[PROVIDED DATA]
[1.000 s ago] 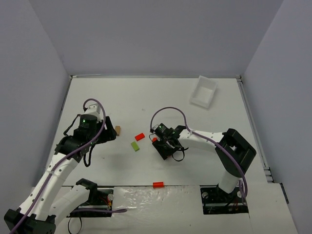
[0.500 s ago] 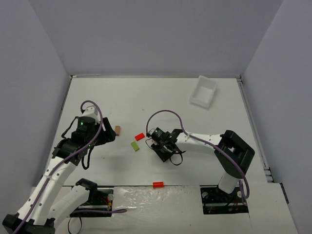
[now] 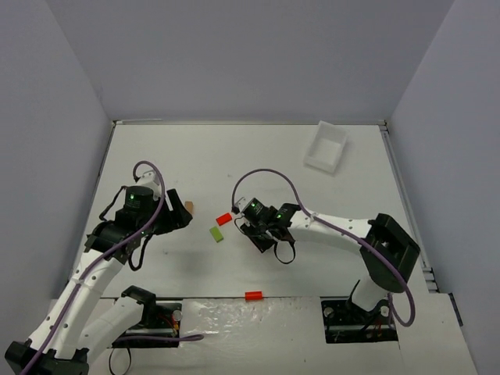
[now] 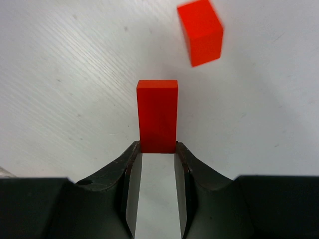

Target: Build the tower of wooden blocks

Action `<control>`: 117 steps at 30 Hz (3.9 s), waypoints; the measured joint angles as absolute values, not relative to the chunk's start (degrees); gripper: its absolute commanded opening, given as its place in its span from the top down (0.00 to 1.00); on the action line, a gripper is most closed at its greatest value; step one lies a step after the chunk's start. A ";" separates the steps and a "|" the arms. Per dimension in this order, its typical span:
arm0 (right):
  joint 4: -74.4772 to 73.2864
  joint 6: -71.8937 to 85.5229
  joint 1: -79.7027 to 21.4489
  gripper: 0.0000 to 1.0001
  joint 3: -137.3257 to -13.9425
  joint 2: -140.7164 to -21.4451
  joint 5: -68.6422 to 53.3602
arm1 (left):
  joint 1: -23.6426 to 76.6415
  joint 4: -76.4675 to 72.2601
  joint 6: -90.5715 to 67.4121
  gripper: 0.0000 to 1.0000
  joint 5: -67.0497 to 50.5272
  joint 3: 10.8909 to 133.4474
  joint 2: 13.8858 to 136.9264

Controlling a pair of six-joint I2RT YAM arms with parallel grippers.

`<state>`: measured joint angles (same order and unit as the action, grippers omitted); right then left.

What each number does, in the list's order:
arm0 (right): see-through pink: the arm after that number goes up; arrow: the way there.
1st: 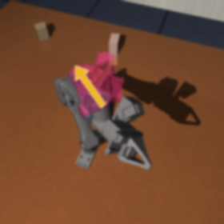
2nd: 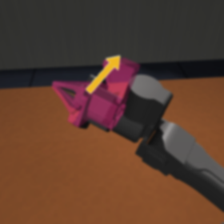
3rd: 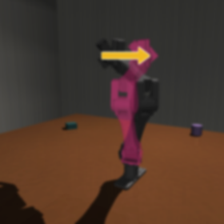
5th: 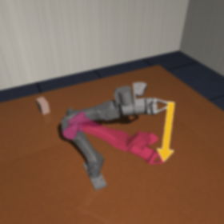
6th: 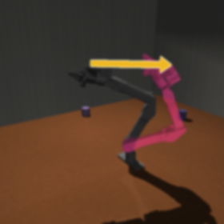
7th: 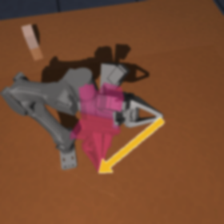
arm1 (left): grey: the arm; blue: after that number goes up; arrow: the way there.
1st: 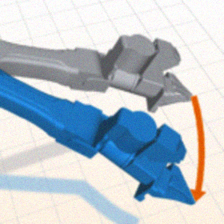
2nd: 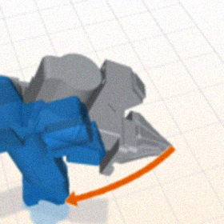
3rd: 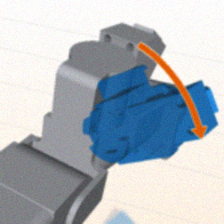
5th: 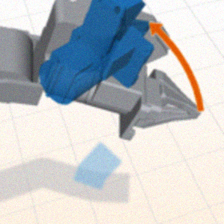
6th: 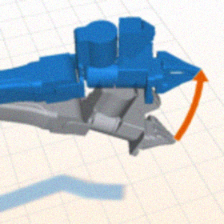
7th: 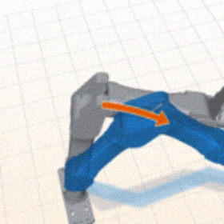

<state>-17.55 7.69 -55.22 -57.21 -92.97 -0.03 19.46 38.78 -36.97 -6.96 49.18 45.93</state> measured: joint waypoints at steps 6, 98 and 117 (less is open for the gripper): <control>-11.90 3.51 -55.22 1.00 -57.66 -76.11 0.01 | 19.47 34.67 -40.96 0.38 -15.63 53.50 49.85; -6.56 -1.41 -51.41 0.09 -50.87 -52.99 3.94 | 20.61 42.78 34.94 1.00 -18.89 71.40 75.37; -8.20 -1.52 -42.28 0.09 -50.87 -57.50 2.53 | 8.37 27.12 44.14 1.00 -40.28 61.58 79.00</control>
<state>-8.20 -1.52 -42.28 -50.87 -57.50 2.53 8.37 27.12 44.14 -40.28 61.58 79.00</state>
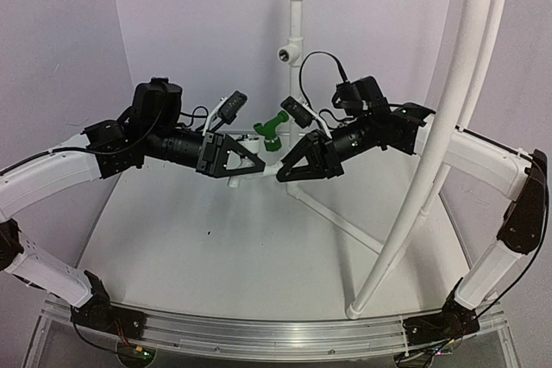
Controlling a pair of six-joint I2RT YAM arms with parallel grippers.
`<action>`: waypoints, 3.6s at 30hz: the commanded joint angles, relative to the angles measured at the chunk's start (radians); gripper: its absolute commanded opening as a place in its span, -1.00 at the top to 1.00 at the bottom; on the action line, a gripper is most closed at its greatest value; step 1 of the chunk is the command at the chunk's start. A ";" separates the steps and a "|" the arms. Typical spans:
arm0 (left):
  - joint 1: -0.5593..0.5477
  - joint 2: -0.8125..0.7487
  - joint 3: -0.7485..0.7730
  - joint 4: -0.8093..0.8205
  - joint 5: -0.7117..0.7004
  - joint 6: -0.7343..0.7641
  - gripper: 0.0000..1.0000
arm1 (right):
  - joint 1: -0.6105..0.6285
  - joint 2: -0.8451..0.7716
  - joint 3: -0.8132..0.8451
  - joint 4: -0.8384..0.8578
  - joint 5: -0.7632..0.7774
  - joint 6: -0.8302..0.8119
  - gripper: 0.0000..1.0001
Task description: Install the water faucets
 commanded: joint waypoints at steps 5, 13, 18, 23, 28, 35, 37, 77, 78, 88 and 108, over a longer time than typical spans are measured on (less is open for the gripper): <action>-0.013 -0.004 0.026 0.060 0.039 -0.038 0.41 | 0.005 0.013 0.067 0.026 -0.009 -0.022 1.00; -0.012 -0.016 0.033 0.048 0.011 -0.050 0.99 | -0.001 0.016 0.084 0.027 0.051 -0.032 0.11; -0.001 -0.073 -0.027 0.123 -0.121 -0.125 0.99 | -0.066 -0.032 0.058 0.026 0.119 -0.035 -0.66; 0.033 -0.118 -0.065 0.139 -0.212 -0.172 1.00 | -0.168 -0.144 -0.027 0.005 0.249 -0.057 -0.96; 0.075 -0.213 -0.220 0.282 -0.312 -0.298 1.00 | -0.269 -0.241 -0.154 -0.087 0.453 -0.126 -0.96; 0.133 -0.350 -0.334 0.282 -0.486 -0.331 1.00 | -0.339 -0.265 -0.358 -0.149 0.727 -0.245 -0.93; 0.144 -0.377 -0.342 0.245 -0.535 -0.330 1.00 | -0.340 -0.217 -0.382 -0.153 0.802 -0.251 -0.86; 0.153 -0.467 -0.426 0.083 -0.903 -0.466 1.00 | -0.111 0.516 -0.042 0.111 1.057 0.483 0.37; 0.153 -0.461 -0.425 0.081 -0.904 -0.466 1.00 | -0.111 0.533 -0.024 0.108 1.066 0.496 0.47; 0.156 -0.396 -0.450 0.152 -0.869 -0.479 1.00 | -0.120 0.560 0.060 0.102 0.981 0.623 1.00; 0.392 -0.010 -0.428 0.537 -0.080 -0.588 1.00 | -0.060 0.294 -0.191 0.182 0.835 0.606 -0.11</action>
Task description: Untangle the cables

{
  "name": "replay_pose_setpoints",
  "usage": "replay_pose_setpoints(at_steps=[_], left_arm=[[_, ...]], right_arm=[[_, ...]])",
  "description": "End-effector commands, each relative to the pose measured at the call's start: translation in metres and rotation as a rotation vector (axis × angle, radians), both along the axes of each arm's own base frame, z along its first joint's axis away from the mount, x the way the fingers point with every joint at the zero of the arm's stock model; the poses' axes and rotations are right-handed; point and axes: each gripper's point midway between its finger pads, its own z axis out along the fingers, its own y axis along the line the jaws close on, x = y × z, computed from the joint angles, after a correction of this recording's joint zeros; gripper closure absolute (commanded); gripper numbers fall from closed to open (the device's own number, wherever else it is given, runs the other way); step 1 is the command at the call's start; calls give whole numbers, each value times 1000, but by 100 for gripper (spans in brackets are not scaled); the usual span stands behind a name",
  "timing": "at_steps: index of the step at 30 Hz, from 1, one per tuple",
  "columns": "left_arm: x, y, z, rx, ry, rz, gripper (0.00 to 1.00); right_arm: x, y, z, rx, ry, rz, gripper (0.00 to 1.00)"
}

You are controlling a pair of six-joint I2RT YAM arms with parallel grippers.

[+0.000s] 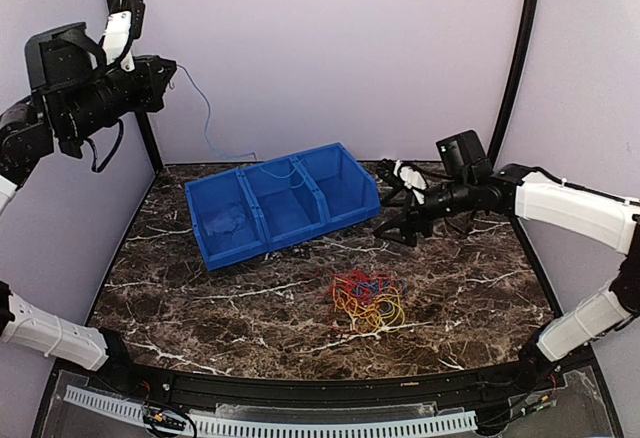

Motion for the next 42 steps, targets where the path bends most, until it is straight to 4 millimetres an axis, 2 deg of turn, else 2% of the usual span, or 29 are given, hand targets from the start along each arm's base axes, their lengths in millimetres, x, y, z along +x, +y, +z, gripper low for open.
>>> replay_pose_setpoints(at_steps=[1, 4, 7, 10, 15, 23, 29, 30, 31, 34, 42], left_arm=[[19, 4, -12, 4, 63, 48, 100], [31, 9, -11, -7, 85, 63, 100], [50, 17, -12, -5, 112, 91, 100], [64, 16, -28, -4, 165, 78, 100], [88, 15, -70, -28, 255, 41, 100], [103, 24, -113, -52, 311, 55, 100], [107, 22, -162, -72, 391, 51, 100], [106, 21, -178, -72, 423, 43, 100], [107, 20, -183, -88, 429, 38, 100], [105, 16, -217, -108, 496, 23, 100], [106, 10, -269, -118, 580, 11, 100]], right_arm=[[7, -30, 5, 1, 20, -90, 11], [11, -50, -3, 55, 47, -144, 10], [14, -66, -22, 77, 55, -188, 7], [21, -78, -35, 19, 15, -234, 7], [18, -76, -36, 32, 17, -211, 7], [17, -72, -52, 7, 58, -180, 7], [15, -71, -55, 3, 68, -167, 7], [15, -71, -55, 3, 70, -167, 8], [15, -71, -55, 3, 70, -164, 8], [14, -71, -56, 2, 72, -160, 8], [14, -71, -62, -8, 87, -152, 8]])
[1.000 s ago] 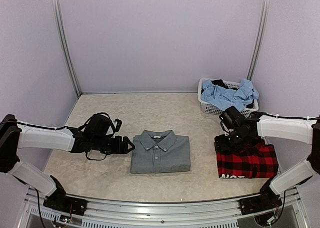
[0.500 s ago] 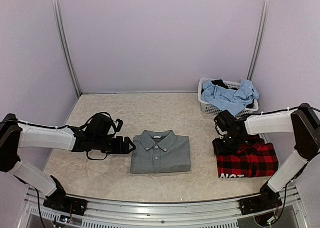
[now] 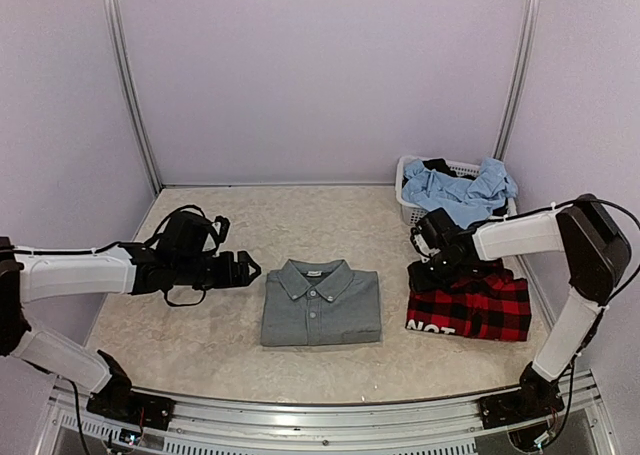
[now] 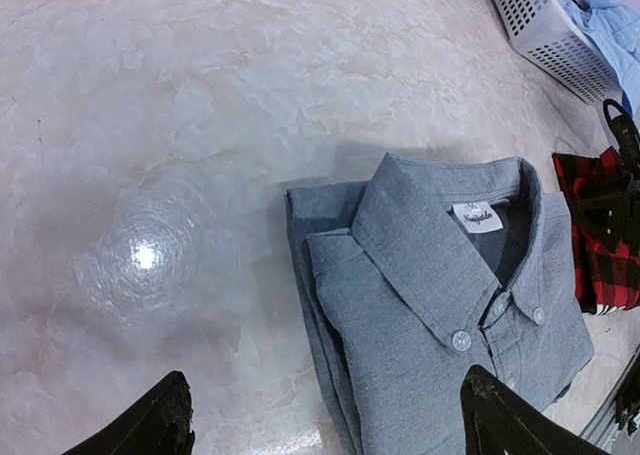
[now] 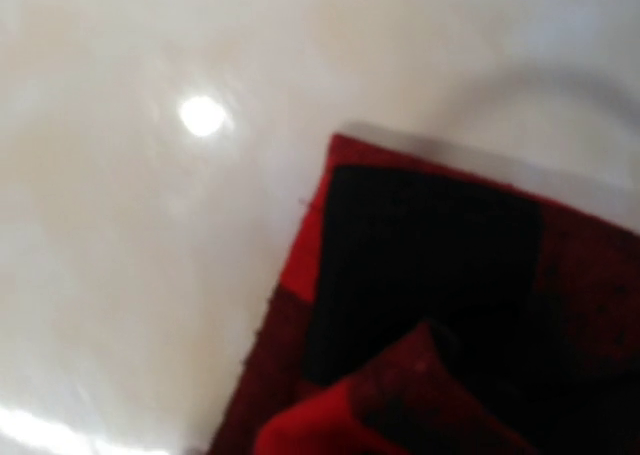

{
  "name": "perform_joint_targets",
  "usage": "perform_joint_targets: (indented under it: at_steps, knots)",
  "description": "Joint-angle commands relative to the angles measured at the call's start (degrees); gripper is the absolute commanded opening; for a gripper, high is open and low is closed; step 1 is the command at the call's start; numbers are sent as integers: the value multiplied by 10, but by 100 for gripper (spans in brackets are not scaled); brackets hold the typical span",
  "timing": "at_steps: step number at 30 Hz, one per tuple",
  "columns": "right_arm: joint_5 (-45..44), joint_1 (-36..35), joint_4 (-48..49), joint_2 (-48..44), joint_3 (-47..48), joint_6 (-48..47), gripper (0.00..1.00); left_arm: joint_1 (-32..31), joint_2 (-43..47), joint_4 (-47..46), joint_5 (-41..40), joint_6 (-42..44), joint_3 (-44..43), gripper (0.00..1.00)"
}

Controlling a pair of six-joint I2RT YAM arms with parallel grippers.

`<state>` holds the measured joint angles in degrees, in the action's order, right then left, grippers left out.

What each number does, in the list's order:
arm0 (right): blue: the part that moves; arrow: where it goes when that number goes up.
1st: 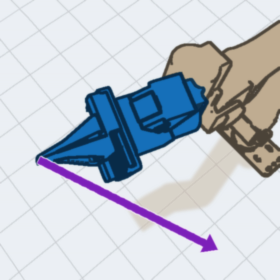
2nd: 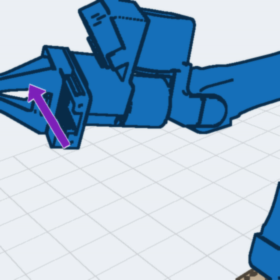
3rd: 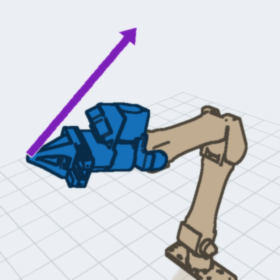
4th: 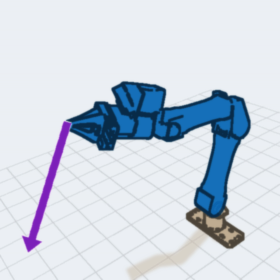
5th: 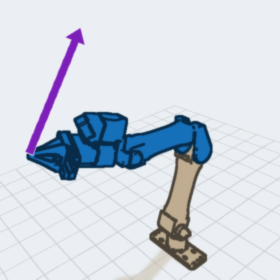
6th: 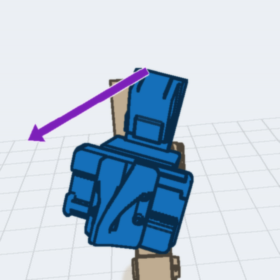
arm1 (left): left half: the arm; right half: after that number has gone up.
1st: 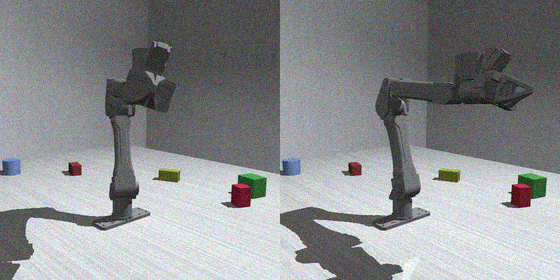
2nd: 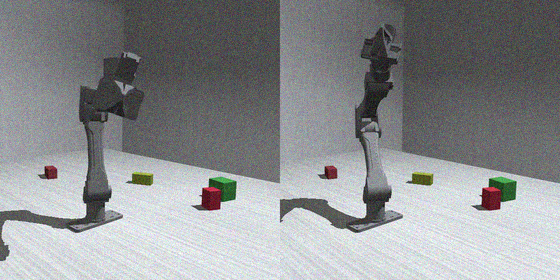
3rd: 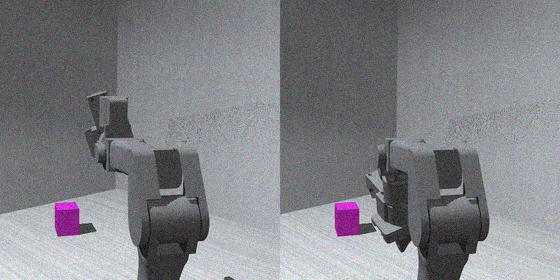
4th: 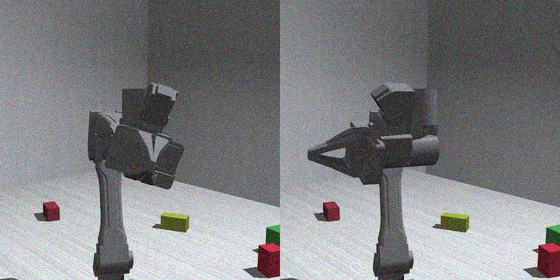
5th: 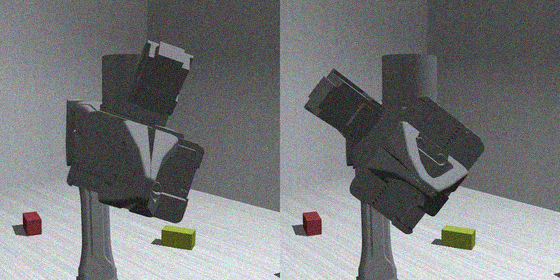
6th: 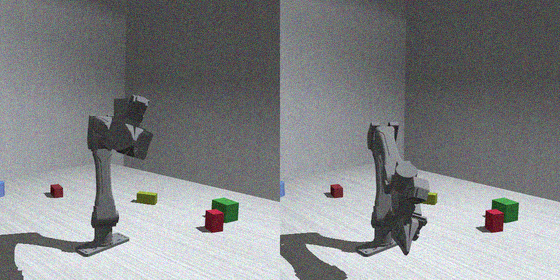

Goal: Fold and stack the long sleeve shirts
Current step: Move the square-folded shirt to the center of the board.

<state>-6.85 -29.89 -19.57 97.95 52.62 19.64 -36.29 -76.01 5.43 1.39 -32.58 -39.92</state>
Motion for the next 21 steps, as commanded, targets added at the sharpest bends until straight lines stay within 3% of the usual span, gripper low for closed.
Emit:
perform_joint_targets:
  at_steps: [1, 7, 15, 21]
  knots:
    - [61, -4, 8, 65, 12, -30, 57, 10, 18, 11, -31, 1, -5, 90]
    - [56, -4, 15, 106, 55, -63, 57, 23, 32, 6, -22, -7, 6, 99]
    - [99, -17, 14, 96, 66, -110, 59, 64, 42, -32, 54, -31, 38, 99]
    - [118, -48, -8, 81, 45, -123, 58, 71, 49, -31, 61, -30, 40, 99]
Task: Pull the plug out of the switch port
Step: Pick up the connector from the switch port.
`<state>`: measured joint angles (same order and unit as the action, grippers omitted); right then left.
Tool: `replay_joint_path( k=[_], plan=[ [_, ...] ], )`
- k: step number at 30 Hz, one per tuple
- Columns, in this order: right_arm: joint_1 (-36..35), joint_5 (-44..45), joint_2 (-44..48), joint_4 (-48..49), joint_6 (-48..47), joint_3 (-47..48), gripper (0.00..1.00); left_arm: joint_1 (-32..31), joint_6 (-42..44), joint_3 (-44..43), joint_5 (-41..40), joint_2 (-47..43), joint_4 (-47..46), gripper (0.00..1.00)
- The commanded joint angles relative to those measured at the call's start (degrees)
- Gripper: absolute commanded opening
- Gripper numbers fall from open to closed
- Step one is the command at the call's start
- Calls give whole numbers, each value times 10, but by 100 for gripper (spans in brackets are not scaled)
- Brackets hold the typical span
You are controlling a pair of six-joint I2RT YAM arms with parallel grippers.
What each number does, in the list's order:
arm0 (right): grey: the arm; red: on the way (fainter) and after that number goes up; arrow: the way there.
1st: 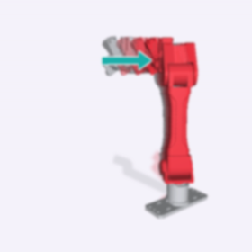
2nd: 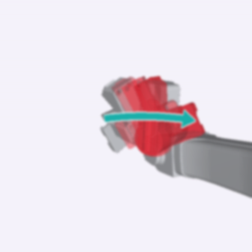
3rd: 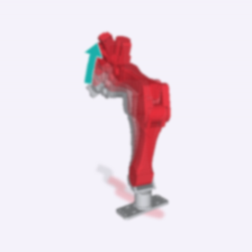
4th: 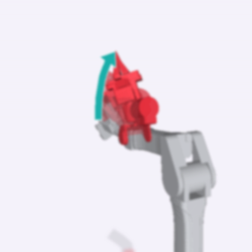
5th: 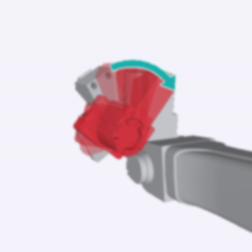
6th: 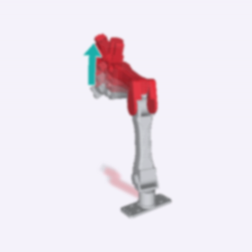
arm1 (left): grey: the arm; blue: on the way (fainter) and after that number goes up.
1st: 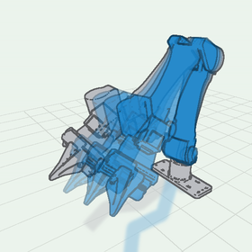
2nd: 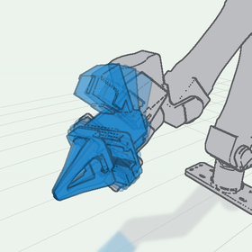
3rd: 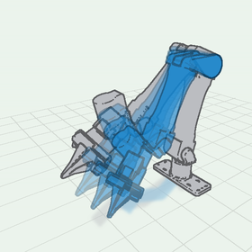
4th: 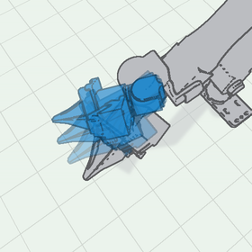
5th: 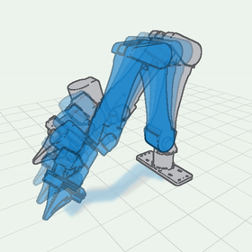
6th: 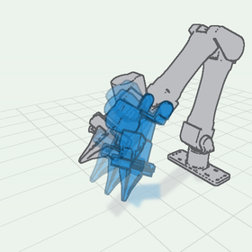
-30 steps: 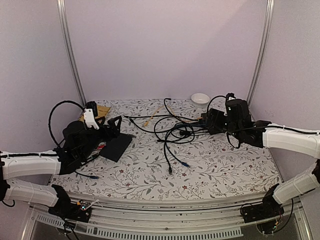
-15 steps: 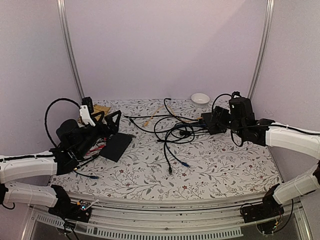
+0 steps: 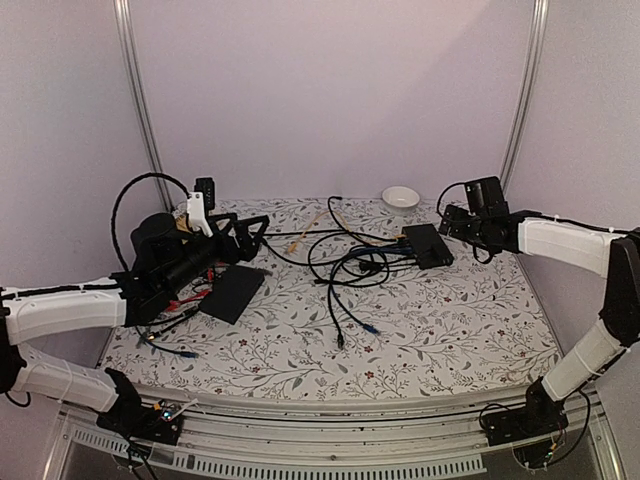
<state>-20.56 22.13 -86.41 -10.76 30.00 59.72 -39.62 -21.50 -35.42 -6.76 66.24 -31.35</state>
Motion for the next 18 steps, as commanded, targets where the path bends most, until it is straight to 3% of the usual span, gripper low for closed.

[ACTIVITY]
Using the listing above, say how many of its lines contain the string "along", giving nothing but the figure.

[ANSWER TO THIS TASK]
2